The PatchMatchGraph constructed above can be used for semantic segmentation by transfering labels from matched patches to the image under test. The code makes use of the Multi-class Image Segmentation infrastructure for visualizing and scoring results so you will need to include the class definitions in the configuration file. For the Polo dataset this is:

<!-- data options -->
<option name="baseDir" value="./" />
<option name="imgDir" value="data/images/" />
<option name="lblDir" value="data/labels/" />
<option name="cacheDir" value="cached/" />
<option name="modelsDir" value="models/" />
<option name="outputDir" value="output/" />
<option name="imgExt" value=".jpg" />
<option name="lblExt" value=".txt" />
<option name="useCache" value="true" />
<!-- region definitions -->
<region id="-1" name="void" color="0 0 0"/>
<region id="0" name="grass" color="0 128 0"/>
<region id="1" name="ground" color="64 0 0"/>
<region id="2" name="horse" color="128 192 128"/>
<region id="3" name="person" color="128 64 0"/>
<region id="4" name="sky" color="128 128 128"/>
<region id="5" name="tree" color="128 128 0"/>

Configuration files for the Polo, MSRC and Stanford Background datasets are included in the project directory, ${DARWIN}/projects/patchMatch.

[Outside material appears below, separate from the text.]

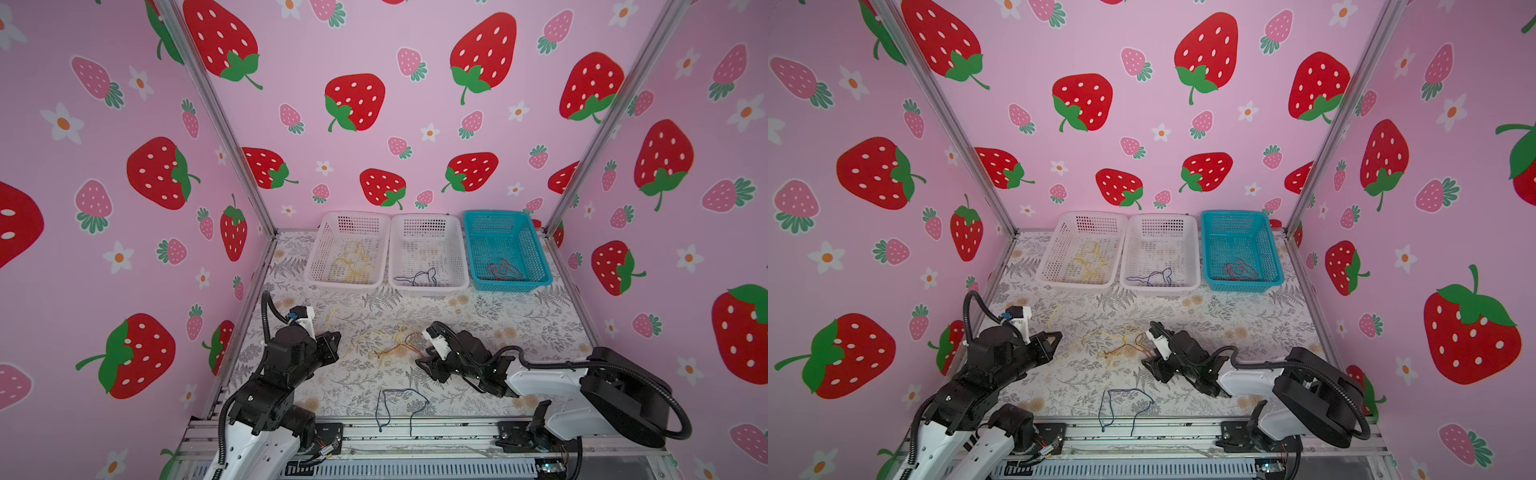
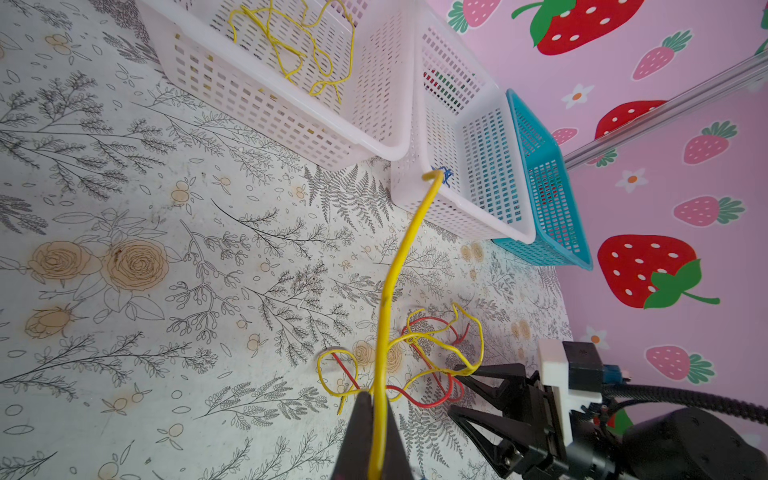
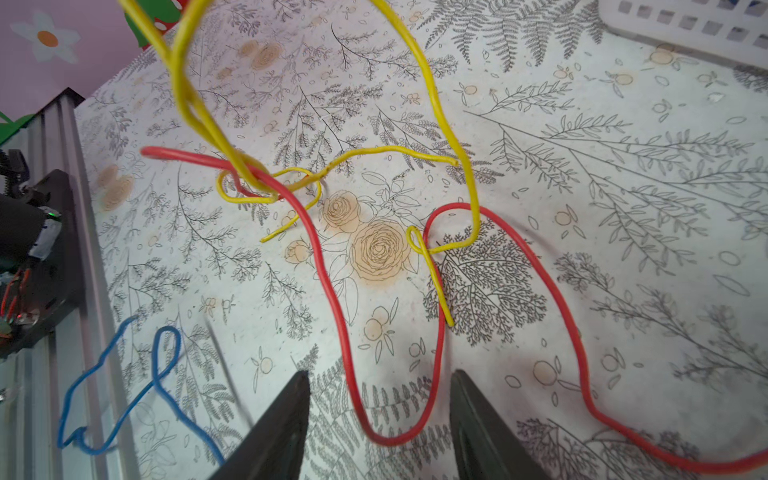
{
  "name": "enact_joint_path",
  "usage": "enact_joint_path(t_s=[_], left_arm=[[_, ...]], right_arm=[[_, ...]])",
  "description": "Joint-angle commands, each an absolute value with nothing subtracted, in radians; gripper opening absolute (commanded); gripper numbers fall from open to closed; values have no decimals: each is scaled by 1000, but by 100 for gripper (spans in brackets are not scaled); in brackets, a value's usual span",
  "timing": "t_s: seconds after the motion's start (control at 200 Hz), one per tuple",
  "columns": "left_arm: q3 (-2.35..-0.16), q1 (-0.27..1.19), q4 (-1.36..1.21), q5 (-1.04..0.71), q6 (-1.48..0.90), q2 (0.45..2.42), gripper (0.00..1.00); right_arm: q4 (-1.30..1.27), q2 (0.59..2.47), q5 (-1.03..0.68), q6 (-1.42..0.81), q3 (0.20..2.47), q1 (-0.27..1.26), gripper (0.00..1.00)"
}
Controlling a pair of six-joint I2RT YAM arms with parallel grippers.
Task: Untangle the cables
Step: 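Lower the right gripper to the tangle and grasp a red wire, then lift the red wire with the right gripper while the left carries yellow wire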
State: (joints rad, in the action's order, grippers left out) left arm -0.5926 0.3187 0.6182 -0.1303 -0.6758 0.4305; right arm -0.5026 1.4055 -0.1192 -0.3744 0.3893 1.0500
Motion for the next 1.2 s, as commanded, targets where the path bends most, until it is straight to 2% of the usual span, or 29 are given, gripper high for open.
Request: enact_joint_path(t_s=[0.0,0.03,0.085,0.22,0.345,0.46,0.735,1.07,1.196], left_arm=[[-618,320,637,-107,-664,415,0],[-617,321,634,-106,-664,416,0],[-617,320,635,-104,-664,420,0],[-618,320,634,-106,-662,426,0],[-615,320,634,-103,-667,425,0],[-613,320,634,-104,-667,426,0],[-615,320,636,-94,-666,453,0],[-613,320,630,-83,-664,479,0],[-649,312,636,-45,-644,497,0]], right_arm=[[-548,1429,-104,-379,422,1054,52],[-549,1433,-103,-378,422,1055,52],[-549,1437,-97,-376,425,1054,46],[-536,1426,-94,-374,423,1054,25],[-517,1361,-115,-380,413,1054,10],[-485,1284,-141,-375,405,1054,0],[-433,1103,-258,-362,381,1055,0],[-409,1082,-516,-302,394,1064,0],[-326,1130,-472,-291,420,1085,0]])
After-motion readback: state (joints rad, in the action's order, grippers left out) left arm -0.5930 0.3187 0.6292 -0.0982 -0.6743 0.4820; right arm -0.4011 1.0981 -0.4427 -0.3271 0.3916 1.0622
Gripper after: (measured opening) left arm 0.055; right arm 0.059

The patchMatchLabelTransfer application implements label transfer. Results can be generated and evaluated using:

mkdir -p output
${BIN_DIR}/patchMatchLabelTransfer -config ${CONFIG} \
-outLabels .pm.txt -outImages .pm.png ${DATASET} ${IMAGE_LIST}
${BIN_DIR}/scorePixelLabels -config ${CONFIG} -confusion \
-inLabels .pm.txt ${IMAGE_LIST}

Since the code is run on the entire dataset (and the images were not broken up into equivalence classes) the results can be interpreted as leave-one-out cross-validation (i.e., each image is labeled using the rest of the dataset as training data). Using these instructions you should be able to achieve the following results on the Polo, Stanford Background and MSRC datasets:

DatasetImagesPatches MemoryBuild TimeAccuracy
6-Class Polo3179601972 4.9GB0:5489.0
8-Class Stanford71522566965 11GB2:2871.1
21-Class MSRC59117050254 8.4GB1:4268.5

With an equivalence class defined for the test set (and evaluation on the test set images only) the following results should be achieved:

DatasetImagesTest ImagesPatches MemoryBuild TimeAccuracy
6-Class Polo3172379601972 4.9GB0:4486.7
8-Class Stanford71514322566965 11GB2:1469.6
21-Class MSRC59125617050254 8.4GB1:3464.9

(Note that these differ slightly from Gould and Zhang (ECCV 2012)).

The labelTransferPipeline.py script runs through the above procedure using the Stanford background dataset.